■ **EXERCISE DESCRIPTION**:
Give back every record exactly, images excluded.

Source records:
----
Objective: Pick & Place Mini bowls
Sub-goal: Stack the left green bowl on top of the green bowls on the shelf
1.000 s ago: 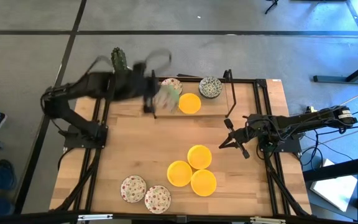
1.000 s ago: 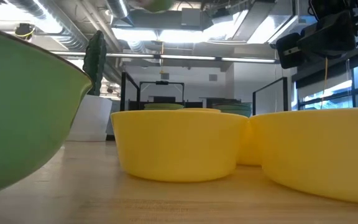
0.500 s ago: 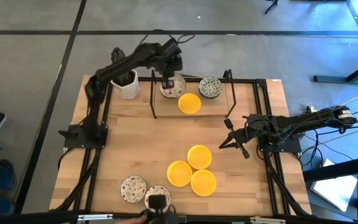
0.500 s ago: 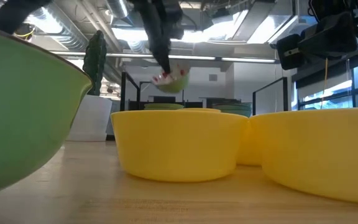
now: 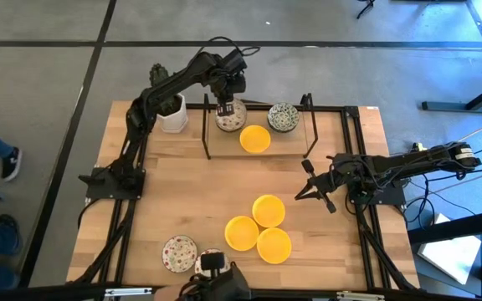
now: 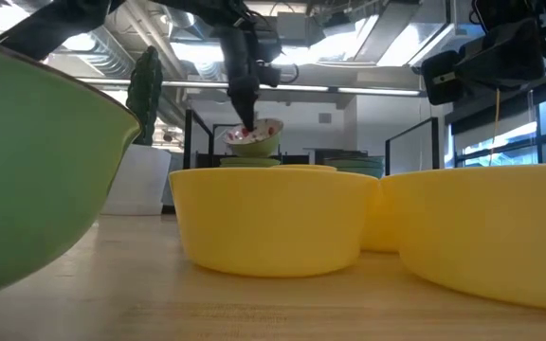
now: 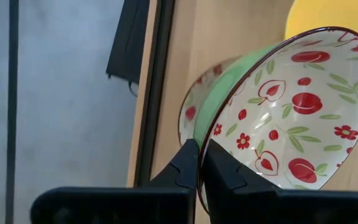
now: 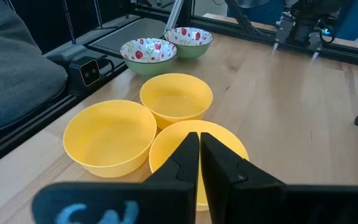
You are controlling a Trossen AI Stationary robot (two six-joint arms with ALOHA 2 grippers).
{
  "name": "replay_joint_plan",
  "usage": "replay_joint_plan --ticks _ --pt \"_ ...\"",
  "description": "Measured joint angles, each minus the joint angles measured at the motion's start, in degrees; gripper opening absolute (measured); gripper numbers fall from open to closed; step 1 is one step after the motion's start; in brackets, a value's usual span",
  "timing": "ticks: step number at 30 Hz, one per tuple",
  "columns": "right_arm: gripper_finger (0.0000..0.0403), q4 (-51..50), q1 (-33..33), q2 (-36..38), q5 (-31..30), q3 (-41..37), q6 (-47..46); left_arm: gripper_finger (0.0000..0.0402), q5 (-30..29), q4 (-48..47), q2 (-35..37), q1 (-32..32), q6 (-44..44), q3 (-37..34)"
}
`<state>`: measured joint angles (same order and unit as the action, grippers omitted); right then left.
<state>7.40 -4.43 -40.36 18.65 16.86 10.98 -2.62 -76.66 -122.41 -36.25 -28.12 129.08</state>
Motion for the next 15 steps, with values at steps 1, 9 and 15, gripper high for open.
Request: replay_joint_plan --ticks 1,9,15 --pt "0.0019 0.0 0.0 0.0 0.0 0.0 0.0 0.0004 -0.6 -0.5 0.0 0.0 0.4 0.0" --pt "0.0019 0.0 0.0 0.0 0.0 0.0 0.0 0.0004 -0.5 -0.3 0.0 -0.2 0.9 -0.2" --pt "0.0019 0.0 0.0 0.0 0.0 0.0 0.0 0.0004 -1.7 -0.5 -0.6 0.6 0.7 -1.6"
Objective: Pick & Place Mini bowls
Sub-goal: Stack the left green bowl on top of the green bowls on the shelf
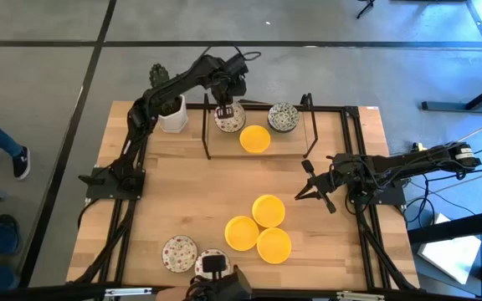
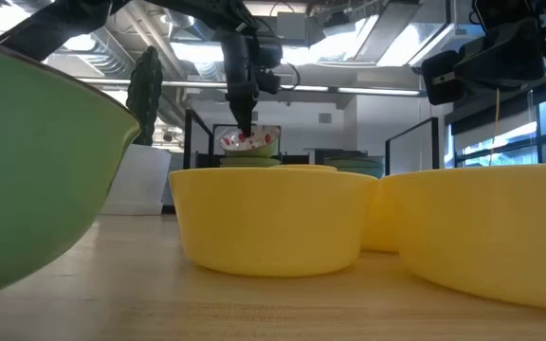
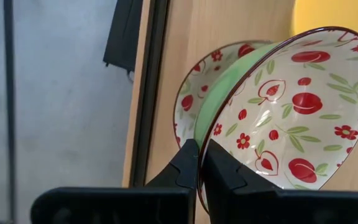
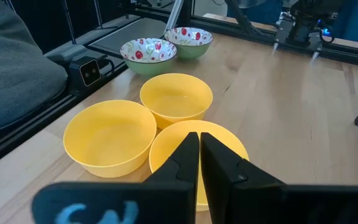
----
■ **ANSWER TO THE PROBLEM**:
Objective: Pick & Place Mini bowls
Sub-goal: Stack the left green bowl on top of the green bowls on the shelf
1.000 s ago: 
1.000 s ago: 
0.500 s ago: 
0.500 s ago: 
now: 
now: 
now: 
now: 
You are controlling a Trossen AI Stationary robot (two six-joint arms with ALOHA 2 grippers).
{
  "name": "replay_joint_plan",
  "usage": "replay_joint_plan --ticks _ --pt \"_ ...\"",
  "description": "Measured joint angles, each minus the joint angles measured at the motion's start, in degrees; gripper opening absolute (measured); gripper numbers fall from open to closed; step 1 is one step after the motion's start; in brackets, a value's usual span",
  "timing": "ticks: step number at 30 Hz, one per tuple",
  "columns": "right_arm: gripper_finger (0.0000..0.0403), q4 (-51..50), q1 (-33..33), q2 (-36..38), q5 (-31..30), q3 (-41..37), q6 (-47..46); left_arm: gripper_finger (0.0000..0.0402), q5 (-30..29), q4 (-48..47), q2 (-35..37), q1 (-32..32), q6 (-44..44), q3 (-37..34)"
}
`<state>`: measured joint angles (same order and unit as the action, grippers omitted); right then left.
<state>7.40 -4.43 -40.36 18.65 16.86 10.98 -2.62 -76.66 -122.41 -36.25 -28.12 129.08</state>
Motion for the next 15 steps, with values at steps 1, 9 and 15, gripper high for open.
Request: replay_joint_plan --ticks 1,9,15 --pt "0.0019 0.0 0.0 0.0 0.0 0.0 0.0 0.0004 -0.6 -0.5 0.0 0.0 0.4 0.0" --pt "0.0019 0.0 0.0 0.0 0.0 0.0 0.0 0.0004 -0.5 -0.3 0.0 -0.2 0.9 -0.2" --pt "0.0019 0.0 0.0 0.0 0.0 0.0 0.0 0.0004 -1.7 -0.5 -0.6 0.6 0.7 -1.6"
Objective: Pick & Place Mini bowls
Sub-goal: Stack the left green bowl on top of the green bowls on the shelf

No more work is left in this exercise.